**What you are asked to do:** Filter the records below for the word "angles". Copy each line that holds it.

**Task material:**
*** Block opens ***

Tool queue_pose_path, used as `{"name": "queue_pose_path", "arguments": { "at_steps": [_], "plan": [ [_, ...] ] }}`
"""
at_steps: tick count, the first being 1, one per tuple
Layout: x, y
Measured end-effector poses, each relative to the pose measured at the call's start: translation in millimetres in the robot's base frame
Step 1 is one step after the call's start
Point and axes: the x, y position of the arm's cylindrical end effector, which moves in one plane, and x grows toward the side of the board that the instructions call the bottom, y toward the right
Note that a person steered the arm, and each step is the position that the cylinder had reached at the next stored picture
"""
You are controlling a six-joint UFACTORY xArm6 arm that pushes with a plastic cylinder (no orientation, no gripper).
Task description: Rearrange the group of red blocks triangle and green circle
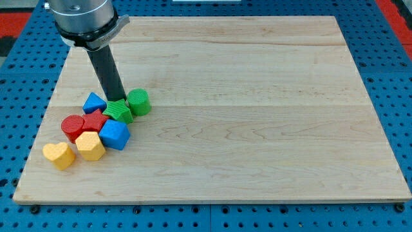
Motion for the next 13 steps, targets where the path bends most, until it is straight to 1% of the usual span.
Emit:
{"name": "queue_pose_path", "arguments": {
  "at_steps": [1, 2, 3, 4, 5, 7, 8, 9, 11, 12, 13],
  "plan": [
    [0.0, 2.3],
    [-19.4, -22.6],
    [-82.6, -84.7],
    [-75.6, -142.1],
    [-65.2, -142.6],
    [51.0, -138.2],
    [61.8, -102.0],
    [69.5, -100.2],
    [69.1, -31.1],
    [34.1, -69.9],
    [0.1, -37.9]
  ]
}}
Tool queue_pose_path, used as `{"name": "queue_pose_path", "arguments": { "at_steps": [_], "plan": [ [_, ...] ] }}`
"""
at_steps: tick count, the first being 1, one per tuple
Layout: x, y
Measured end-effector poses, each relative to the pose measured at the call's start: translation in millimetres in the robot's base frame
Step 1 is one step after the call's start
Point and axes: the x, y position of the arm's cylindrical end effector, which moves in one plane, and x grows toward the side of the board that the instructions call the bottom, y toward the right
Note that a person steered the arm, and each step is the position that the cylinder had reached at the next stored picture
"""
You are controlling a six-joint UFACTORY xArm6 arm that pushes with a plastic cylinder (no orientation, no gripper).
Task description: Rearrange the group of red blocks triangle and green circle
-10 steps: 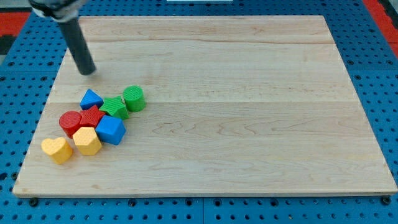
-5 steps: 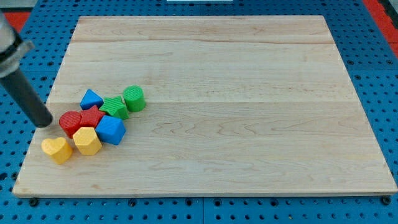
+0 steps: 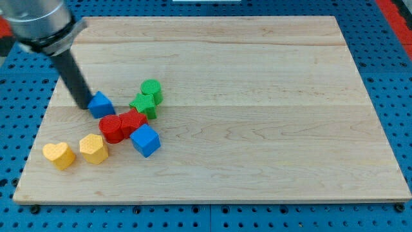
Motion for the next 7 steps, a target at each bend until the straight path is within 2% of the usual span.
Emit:
{"name": "queue_pose_path", "arguments": {
  "at_steps": [1, 2, 3, 4, 5, 6, 7],
  "plan": [
    [-16.7, 11.0],
    [-10.5, 13.7],
    [18.4, 23.4],
    [17.1, 13.1],
    [-31.6, -7.2],
    [-63.2, 50.8],
    [-60.9, 114.5]
  ]
}}
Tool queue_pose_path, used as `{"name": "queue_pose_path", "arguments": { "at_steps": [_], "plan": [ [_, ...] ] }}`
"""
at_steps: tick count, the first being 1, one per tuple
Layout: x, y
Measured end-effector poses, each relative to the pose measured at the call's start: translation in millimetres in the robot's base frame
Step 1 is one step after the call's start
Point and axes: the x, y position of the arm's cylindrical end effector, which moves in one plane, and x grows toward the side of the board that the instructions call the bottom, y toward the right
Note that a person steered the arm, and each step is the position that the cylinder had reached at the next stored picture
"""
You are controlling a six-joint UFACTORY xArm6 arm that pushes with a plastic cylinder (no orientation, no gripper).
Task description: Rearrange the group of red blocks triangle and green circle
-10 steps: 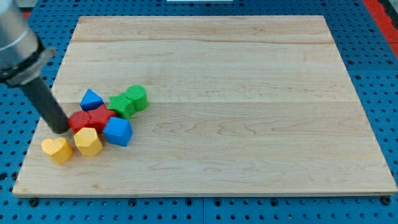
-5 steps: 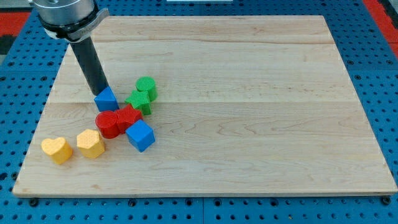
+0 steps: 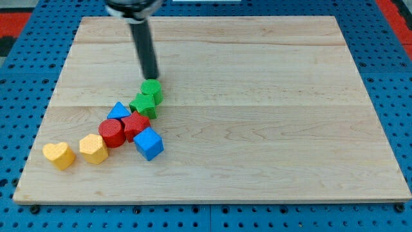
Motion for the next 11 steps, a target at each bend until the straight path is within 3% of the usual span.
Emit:
{"name": "queue_pose_path", "arguments": {
  "at_steps": [1, 4, 7, 8, 9, 11],
  "plan": [
    [21.5, 16.8],
    [32.7, -61.2],
    [74.0, -82.0],
    [62.2, -107.1],
    [59.0, -170.2],
    [161.8, -218.9]
  ]
}}
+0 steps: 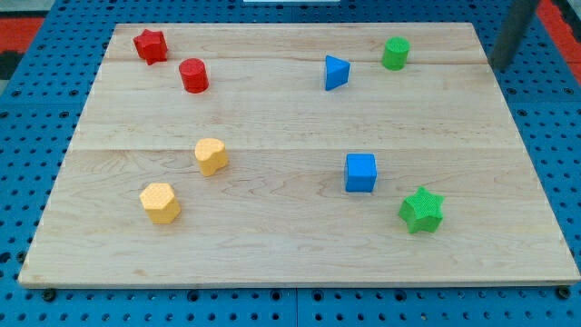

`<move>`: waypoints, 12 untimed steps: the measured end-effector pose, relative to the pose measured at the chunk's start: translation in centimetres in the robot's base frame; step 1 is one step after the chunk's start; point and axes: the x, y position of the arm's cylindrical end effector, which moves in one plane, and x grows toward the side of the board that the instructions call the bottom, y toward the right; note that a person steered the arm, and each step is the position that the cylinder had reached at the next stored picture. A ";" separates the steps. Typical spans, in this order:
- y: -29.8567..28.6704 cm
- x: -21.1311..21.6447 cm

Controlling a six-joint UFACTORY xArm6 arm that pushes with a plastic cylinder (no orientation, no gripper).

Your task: Push the blue cube into yellow heart

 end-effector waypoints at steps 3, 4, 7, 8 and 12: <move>-3.1 2.0; -9.9 9.5; -18.3 10.5; -24.0 10.1; -27.2 8.0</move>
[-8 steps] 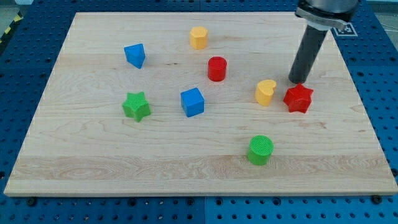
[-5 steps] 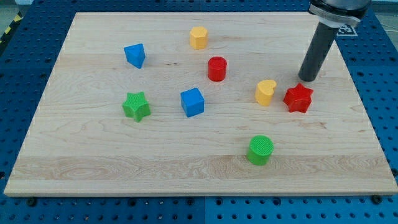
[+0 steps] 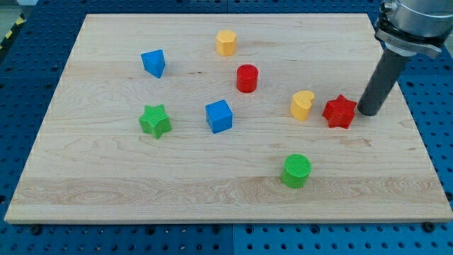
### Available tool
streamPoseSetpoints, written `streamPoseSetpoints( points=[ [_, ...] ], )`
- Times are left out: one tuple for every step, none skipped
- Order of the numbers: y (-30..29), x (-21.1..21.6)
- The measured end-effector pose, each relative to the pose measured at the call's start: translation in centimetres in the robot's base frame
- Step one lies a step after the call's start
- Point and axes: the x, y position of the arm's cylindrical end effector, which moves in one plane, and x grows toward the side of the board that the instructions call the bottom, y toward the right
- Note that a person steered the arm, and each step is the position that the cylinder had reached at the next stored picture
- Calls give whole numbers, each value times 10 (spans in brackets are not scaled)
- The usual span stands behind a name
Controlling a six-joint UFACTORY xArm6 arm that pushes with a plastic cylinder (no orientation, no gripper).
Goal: Move the red star into the yellow heart
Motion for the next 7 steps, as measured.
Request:
streamPoseSetpoints(
  points=[
    [1,14],
    [-2,18],
    [-13,18],
    [-31,18],
    [-47,18],
    [-57,18],
    [-57,20]
  ],
)
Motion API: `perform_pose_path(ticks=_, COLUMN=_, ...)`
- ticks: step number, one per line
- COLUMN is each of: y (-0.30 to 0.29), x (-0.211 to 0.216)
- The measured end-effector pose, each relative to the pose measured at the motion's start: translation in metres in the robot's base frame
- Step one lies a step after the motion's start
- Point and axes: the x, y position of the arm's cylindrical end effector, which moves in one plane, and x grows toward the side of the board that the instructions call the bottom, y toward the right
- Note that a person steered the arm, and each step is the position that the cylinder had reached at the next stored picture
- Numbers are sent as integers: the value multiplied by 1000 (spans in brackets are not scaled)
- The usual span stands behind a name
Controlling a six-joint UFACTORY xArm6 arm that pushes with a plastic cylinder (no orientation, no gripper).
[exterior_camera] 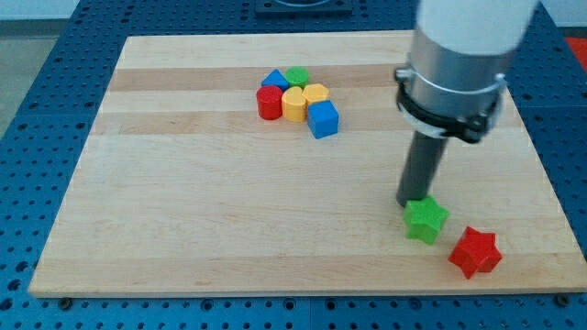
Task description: Separate the blue cube from yellow hexagon
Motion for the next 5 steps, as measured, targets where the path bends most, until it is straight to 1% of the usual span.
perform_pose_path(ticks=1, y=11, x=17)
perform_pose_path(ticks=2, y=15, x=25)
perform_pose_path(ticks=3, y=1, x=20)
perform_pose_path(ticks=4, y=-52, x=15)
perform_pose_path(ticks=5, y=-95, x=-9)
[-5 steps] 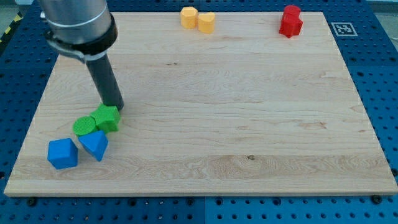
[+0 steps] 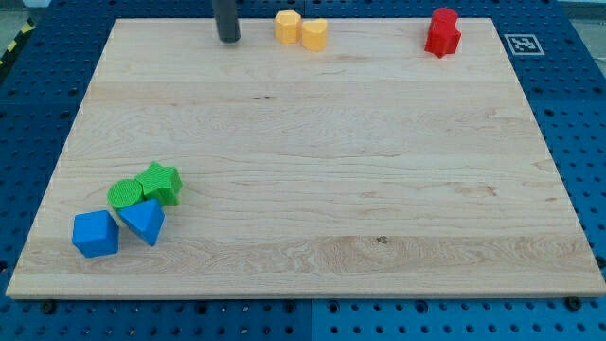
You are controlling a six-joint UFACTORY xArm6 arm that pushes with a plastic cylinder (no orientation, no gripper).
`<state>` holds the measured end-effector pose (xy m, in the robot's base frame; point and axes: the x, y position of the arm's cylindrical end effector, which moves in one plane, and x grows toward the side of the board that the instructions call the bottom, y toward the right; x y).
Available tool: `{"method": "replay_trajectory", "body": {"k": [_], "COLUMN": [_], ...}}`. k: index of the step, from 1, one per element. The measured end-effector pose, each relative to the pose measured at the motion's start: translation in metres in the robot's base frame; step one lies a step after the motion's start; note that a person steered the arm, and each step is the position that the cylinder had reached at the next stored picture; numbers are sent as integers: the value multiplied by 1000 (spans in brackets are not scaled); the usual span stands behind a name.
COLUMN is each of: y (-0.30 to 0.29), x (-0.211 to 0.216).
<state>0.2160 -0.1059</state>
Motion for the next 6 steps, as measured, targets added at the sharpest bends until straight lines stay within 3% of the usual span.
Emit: {"method": "replay_trajectory", "body": {"k": [4, 6], "y": [23, 81], "x": [-23, -22]}}
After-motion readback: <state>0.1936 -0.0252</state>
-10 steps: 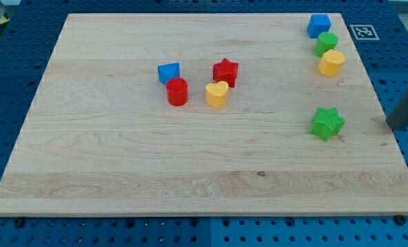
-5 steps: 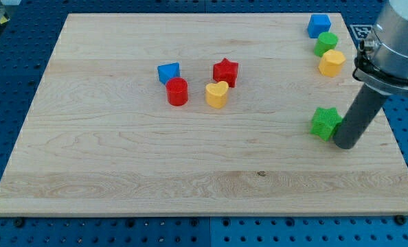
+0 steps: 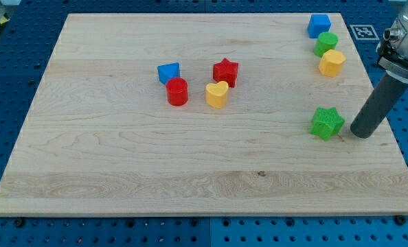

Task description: Move the green star below the yellow heart

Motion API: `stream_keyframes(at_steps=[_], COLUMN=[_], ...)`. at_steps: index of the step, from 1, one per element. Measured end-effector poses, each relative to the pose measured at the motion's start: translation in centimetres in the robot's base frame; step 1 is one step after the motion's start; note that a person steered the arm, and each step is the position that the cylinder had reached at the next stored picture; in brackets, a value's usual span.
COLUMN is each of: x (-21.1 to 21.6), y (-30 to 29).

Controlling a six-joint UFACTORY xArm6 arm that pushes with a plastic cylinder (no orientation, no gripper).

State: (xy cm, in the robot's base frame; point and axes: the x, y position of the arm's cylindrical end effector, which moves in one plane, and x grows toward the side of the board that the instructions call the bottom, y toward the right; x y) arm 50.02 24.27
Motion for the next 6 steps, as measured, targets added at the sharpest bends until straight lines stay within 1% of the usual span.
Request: stream_keyframes(at_steps=[1,4,5,6], x=[0.0,0.0,-0.2,-1.5], y=[-0.7,-6.1,-5.0,-4.4])
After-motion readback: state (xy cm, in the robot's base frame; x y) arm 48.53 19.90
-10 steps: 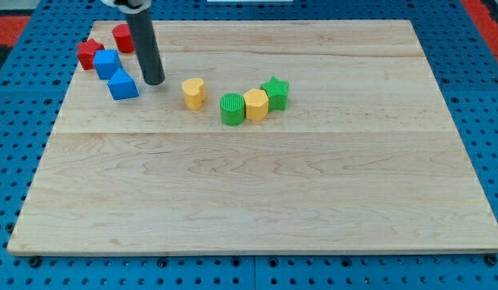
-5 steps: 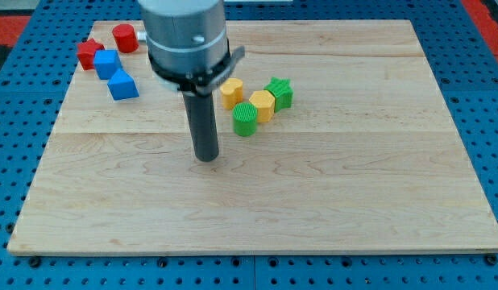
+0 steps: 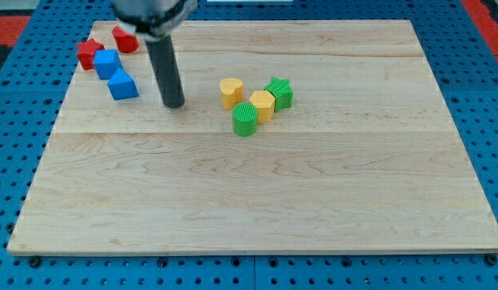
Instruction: Push a group of blocks downwards
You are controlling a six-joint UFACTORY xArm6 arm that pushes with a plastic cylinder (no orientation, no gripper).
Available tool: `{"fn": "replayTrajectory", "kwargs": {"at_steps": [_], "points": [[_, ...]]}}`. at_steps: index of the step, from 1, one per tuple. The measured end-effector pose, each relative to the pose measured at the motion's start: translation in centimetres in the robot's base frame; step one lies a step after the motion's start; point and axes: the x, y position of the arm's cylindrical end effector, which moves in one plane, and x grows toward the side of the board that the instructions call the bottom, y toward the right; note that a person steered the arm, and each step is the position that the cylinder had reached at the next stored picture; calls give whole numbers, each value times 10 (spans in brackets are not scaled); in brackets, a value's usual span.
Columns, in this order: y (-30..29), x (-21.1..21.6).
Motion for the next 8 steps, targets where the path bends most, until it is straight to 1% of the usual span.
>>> {"fn": "replayTrajectory", "kwargs": {"at_steps": [1,2,3,4,5,7,8], "points": [[48,6],[79,7],[61,5],[54,-15],[54,-22],[50,-21],[39,2]]}}
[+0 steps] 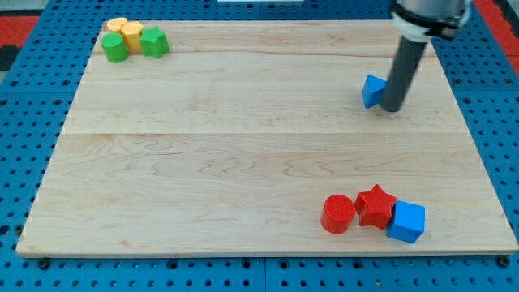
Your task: Push the blue triangle below the green star
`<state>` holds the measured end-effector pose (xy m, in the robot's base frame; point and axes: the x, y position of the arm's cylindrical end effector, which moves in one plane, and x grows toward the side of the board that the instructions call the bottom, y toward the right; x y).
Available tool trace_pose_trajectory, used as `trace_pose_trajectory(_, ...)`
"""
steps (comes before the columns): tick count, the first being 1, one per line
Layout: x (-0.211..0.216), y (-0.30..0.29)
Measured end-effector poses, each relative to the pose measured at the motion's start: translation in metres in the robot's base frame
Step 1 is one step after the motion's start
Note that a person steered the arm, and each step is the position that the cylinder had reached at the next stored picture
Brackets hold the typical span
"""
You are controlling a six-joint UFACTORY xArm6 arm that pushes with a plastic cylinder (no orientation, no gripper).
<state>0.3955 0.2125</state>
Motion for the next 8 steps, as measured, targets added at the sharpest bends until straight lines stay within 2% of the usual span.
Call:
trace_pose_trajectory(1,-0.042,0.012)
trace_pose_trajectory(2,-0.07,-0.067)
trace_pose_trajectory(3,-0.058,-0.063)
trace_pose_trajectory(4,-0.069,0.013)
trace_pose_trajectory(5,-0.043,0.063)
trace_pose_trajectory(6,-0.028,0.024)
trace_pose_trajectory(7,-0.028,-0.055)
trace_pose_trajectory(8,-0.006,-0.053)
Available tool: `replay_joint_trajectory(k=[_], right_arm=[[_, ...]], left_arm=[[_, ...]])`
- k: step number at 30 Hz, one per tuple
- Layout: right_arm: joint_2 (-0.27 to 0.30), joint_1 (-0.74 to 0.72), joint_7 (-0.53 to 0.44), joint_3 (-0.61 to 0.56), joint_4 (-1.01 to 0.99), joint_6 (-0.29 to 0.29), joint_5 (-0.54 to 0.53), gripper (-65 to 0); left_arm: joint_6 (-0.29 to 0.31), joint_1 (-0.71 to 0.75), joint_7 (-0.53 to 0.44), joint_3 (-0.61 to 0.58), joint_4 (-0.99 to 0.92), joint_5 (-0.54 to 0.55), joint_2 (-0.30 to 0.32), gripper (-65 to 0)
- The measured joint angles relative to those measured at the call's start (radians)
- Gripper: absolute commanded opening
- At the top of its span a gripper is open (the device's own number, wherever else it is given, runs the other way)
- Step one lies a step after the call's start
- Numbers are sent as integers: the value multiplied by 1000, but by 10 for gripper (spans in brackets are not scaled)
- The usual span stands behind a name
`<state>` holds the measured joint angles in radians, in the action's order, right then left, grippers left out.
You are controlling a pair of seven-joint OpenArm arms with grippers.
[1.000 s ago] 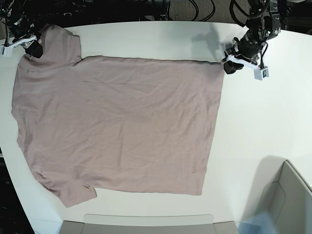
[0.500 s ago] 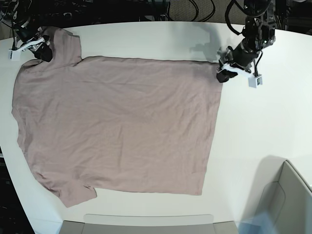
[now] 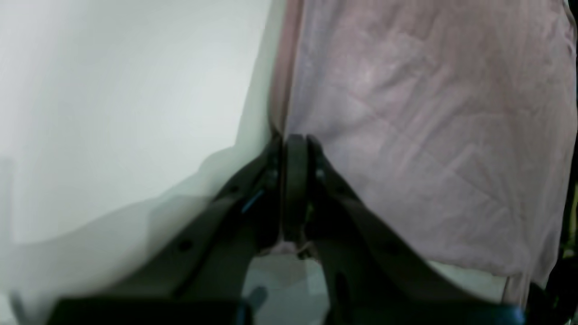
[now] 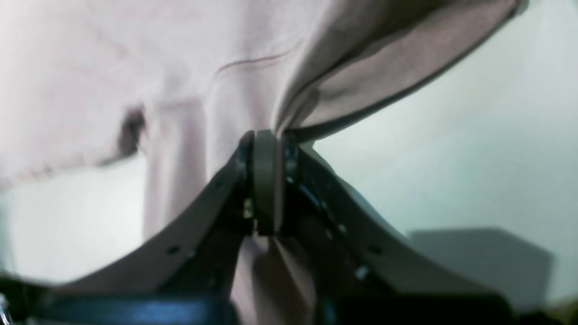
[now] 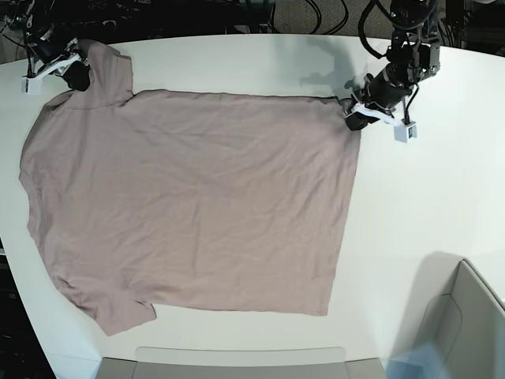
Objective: Fold the T-shirt properly
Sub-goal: 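Lift the gripped edge and fold it over toward the shirt's middle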
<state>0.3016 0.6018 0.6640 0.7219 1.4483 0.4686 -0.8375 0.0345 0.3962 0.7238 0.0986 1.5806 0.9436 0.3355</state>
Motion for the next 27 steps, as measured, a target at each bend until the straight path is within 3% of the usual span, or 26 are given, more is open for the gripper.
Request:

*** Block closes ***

**Solution below:**
- The measured joint angles relative to those measured at the call's start (radians)
`<state>` holds the measured joint angles in radians, in the action's order, right then left, grippers left out.

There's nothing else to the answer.